75: One of Us Has Breast Cancer

From Chicken Soup for the Soul: Just Us Girls

One of Us Has Breast Cancer

Some people go to priests; others to poetry; I to my friends.

~Virginia Woolf

I come from the South and grew up in a tight-knit circle of friends, so when something happens to one of us, it happens to us all. Louise, the larger than life, funny member of the group, now lives in Sun Valley, Idaho. Louise has a sense of humor that literally reduces her to tears and it tends to be contagious. She’s also the organizer and plan maker who got it in her head one day to have Tama and me fly out to her home in the mountains for an extended weekend. Tama and I immediately fell in line, our husbands were alerted, our dates were set, and our plane tickets were secured. Tama and I were on our way, she from her home in Memphis and I from mine in L.A. Eight days before our scheduled departure, my phone rang. I looked at the display illuminating Louise’s name and thought, “No doubt some sort of instruction is coming,” but it turned out that wasn’t the case. When I picked up the phone, Louise was crying.

“What is it?” I asked.

“Tama has breast cancer,” Louise said, without preamble.

“What?” I asked again, only this time, with an entirely different inflection. This time, I meant two things: Did I hear you correctly? How in the world could this possibly be true?

I’ll say this about all of us reared in the South: we know how to do. We know how to step up, we know the perfect gesture for everything no matter what you’re talking about, and we know how to meet all of life’s emergencies. We pretty much slide into an automated code of proper behavior because that’s what our Southern mothers passed down to us.

“What should we do?” I asked Louise, because it was the first thing that came to mind.

“I think we should call off y’all coming out here,” Louise said.

“Alright, is that what Tama wants to do?” I asked.

“Tama doesn’t know what she wants to do. Her family is freaking out,” Louise reported.

“I’m not going to call her today — when did she find out?”

“Yesterday,” Louise interjected. “They called with her mammogram results, said they found a mass and wanted to do a biopsy, which Tama didn’t bother to tell us, and now they’re telling her it’s cancer. Now she’s telling us.”

“I don’t even know what to say,” I exhaled.

“Call Tama tomorrow anyway,” Louise directed.

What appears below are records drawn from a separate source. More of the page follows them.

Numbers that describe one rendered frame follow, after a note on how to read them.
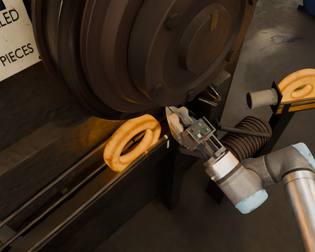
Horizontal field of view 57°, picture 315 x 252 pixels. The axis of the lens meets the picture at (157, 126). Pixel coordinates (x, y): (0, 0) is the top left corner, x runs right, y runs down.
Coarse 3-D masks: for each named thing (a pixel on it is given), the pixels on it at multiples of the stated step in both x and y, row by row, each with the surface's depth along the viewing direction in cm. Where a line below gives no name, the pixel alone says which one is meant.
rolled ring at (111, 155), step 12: (132, 120) 75; (144, 120) 76; (156, 120) 80; (120, 132) 73; (132, 132) 74; (156, 132) 84; (108, 144) 74; (120, 144) 74; (144, 144) 87; (108, 156) 75; (120, 156) 84; (132, 156) 86; (120, 168) 82
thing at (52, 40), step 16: (48, 0) 40; (64, 0) 37; (80, 0) 39; (48, 16) 41; (64, 16) 38; (80, 16) 40; (48, 32) 43; (64, 32) 40; (48, 48) 46; (64, 48) 42; (64, 64) 43; (80, 64) 46; (64, 80) 45; (80, 80) 48; (80, 96) 50; (96, 96) 53; (96, 112) 56; (112, 112) 60; (128, 112) 64; (144, 112) 69
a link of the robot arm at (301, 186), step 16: (304, 144) 83; (272, 160) 85; (288, 160) 82; (304, 160) 80; (272, 176) 85; (288, 176) 79; (304, 176) 77; (288, 192) 78; (304, 192) 74; (304, 208) 72; (304, 224) 70; (304, 240) 68
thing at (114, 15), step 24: (96, 0) 38; (120, 0) 39; (96, 24) 41; (120, 24) 41; (96, 48) 43; (120, 48) 44; (96, 72) 46; (120, 72) 47; (120, 96) 54; (144, 96) 57
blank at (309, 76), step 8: (296, 72) 95; (304, 72) 94; (312, 72) 93; (288, 80) 95; (296, 80) 94; (304, 80) 94; (312, 80) 95; (280, 88) 98; (288, 88) 97; (304, 88) 102; (312, 88) 98; (288, 96) 100; (296, 96) 102; (304, 96) 101
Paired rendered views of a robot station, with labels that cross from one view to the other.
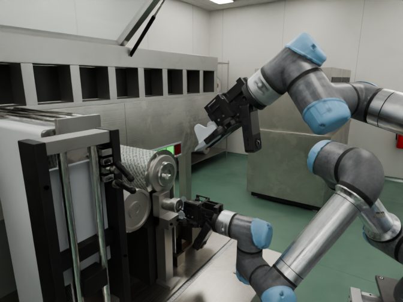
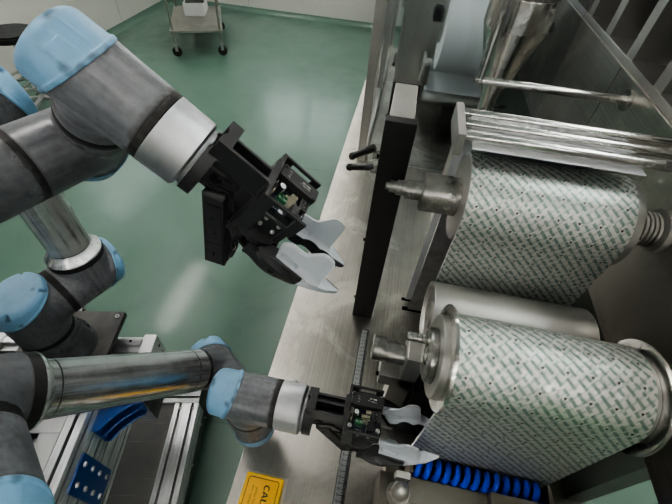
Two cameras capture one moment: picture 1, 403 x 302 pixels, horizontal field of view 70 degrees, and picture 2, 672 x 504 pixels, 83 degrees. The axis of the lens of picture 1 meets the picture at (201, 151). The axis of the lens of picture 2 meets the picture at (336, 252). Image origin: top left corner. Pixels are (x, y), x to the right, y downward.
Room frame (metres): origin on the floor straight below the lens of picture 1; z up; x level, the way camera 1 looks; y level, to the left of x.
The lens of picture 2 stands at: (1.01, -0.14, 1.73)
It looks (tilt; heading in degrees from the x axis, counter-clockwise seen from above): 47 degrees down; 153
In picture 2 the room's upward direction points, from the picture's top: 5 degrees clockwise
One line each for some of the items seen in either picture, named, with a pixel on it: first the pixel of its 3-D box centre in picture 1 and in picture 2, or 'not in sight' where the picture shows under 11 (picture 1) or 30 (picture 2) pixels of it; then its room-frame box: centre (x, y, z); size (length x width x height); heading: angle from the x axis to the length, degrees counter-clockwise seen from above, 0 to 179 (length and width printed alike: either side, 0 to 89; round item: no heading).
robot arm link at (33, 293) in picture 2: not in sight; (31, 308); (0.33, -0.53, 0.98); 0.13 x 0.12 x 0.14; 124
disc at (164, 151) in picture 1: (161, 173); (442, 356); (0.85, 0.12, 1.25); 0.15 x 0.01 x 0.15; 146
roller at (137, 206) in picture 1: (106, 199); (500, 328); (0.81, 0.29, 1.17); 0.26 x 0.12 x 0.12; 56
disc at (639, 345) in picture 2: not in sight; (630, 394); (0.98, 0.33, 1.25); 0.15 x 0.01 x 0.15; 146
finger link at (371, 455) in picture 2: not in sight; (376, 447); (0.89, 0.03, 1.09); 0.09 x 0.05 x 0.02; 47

You have to understand that Tama is a woman of few words. She’s not one of those superfluous talkers; she simply contributes to a conversation with as few words as possible and leaves the floor to everybody else. She doesn’t feel the need to position herself front and center, and this is exactly why Louise and I have always deferred to her.

The next day, I called Tama.

“God, it’s always something,” Tama said.

“Seriously, is there anything I can do?” I asked.

“Yes, come over here and tell my kids I’m not dead yet,” Tama said, deflecting the gravity of the moment.

The three of us went on that way for days, back-and-forthing over the telephone, vacillating between drama and sarcasm, comparing thoughts and notes and ideas and stories of people who had gone through something similar and achieved a happy outcome until Tama’s doctors presented her with a concrete, step-by-step agenda that would begin within the month. But I still didn’t really know what to say — or do — for my friend.

Finally, one day, Louise came up with a plan. “I think y’all should still come out here,” she said. “Tama says she may as well wait out here for the inevitable.”

“Alright, let’s airlift Tama on outta there; we may as well,” I agreed.

I’ve found out that it’s the little things you do in support of a friend who has breast cancer that end up truly mattering. For four unscheduled days, we followed Tama’s lead, monitoring the understandable yet unpredictable fluidity of her emotions and finding the delicate balance between activity and restorative reprieve.

We had lunch with Louise’s friends in Sun Valley, went shopping, and took long walks on the mountain trails. When Tama teared up, we teared up. (“Y’all let me cry now because I’m not going to cry in front of my husband or my kids when I get home,” Tama said.) And when the look on her otherwise stoic face suggested she was overwhelmed, we simply retreated to Louise’s house and took a nap no matter the time of day.

We spent a lot of time talking about our intertwined childhoods, our histories and our families, yet oddly enough, we didn’t spend a lot of time dwelling on what was to come for Tama in the following months. For whatever reason, Tama just wanted to be, and Louise and I had the unspoken graciousness to just be right alongside her.

It’s been a year and three months now and in that time, the harrowing, incremental progression of Tama’s breast cancer has included multiple surgeries, chemotherapy, radiation, hair loss, ongoing hives, and reconstructive surgery. As friends in support, Louise and I keep vigil by demanding blow-by-blow details, sending presents, making phone calls and hanging on every twist and turn of her progress. It appears that the worst is behind her as there is no sign of the cancer’s return. Tama’s hair has grown back beautifully and she looks and feels like a glowing million dollars. In my heart of hearts, I believe that Tama will forever be one of the fortunate breast cancer survivors. Although there were times during her travails when I questioned whether anything I could do would ever help, I have realized that it is enough just to try and it is enough just to be there.